Fiaschetteria Toscana: lo storico ristorante diventerà un fast food
VENEZIA. Qualche giorno fa hanno riunito i clienti storici per una festa d’addio. Sessant’anni di prestigiosa attività da ricordare. Chiude la Fiaschetteria toscana, uno dei ristoranti storici della città. Albino e Mariuccia Busato, insieme al figlio Stefano che li affiancava da qualche anno, hanno gettato la spugna. Il locale è stato venduto, diventerà un «Burgher». Un altro sta aprendo proprio di fronte, altri a San Giovanni Grisostomo, sulla via del turismo «mordi e fuggi». Un addio doloroso, meditato e rinviato per due anni. I costi sono diventati proibitivi, il cibo di qualità fa fatica a sopravvivere in un mercato drogato da milioni di presenze l’anno. Così la Fiaschetteria chiude. In questi giorni il cartello «ferie» ha fatto sperare gli affezionati, in gran parte veneziani, professionisti e imprenditori. Solo un rinvio, perché sono in corso trattative per la cessione dell’azienda. I cuochi se ne sono già andati, gli 11 camerieri e sommelier di esperienza si stanno cercando un altro lavoro. Facce tristi fra i gestori della storica Fiaschetteria.
Ristorante del buon ricordo, noto per i suoi piatti «lagunari» e i vini di alto bordo, scelti personalmente da Albino e dal suo sommelier, il cameriere-poeta Claudio Bortali. Che tra un assaggio e l’altro scrive raffinate poesie di ambiente veneziano. Mariuccia Busato, origini pugliesi, era nota per i suoi dolci confezionati nel laboratorio di calle del Remer. Immortalato qualche anno fa anche da un documentario della tv tedesca.
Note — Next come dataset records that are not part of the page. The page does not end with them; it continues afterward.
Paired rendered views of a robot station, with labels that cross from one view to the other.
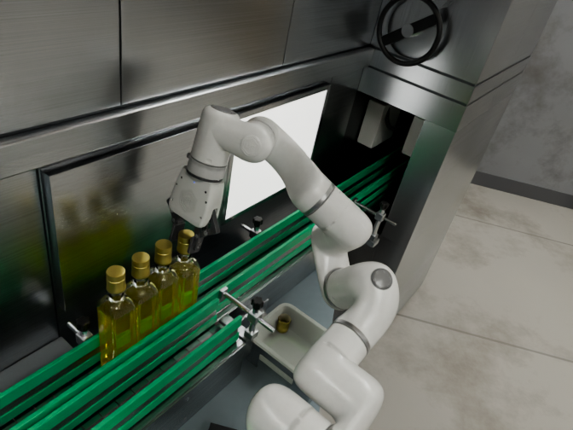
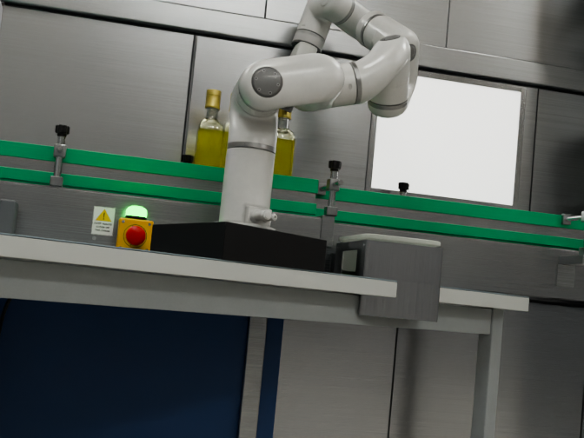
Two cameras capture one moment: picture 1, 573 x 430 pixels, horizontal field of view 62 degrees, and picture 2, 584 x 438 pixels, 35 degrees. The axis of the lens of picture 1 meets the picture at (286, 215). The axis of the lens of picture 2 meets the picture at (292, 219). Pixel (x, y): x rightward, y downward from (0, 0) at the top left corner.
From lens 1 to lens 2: 1.94 m
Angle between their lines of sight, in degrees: 59
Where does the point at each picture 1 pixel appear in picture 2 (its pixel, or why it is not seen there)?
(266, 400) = not seen: hidden behind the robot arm
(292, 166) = not seen: hidden behind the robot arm
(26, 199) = (182, 56)
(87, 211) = (219, 80)
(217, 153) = (310, 19)
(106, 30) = not seen: outside the picture
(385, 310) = (381, 50)
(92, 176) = (228, 51)
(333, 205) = (378, 20)
La Fiaschetteria era anche un ritrovo culturale. Busatto, tra i soci fondatori della Settemari, ospitava le riunioni nel locale. Come quelle del Comitato Nino Giuponi, nato alla morte del grande artista squerariol per assegnare ogni anno un premio alla sua memoria. Di Giuponi, anche lui socio della Settemari, Busato possiede una rara barca tradizionale, il mussin. «Toscana» il ristorante si chiamava perché proprio da Firenze erano venuti a fine Ottocento i suoi primi gestori con i piatti tipici della tradizione del centro Italia. Nel 1956 la famiglia Busatto aveva rilevato l’attività, nel 1983 l’osteria «fiaschetteria» era stata trasformata in ristorante. Diventato in breve tempo uno dei locali più blasonati della città. Un’altra vittima dell’invasione turistica, la Fiaschetteria. Un segno dei tempi, con il locale di prestigio che lascia il campo ai soliti fast-food. Un pezzo di città che sparisce. Persa la battaglia avviata in questi anni da Albino e Mariuccia per tenere alta la qualità e la tradizione veneziana. Pesce di primissima qualità, scelto ogni mattina all’alba a Rialto, verdure dell’estuario, passione e cultura trasformati in alta cucina. Un alto livello non sempre riconosciuto dalle riviste specializzate, con cui Mariuccia non aveva grande feeling. «I va sempre dai stessi...», protestava all’uscita delle guide.
Adesso l’insegna della Fiaschetteria è spenta. Nei locali del vicino fotografo sta per aprire un altro fast-food, i bar si moltiplicano, gli artigiani chiudono. Un altro brutto segnale per la Venezia che non vuole diventare Disneyland.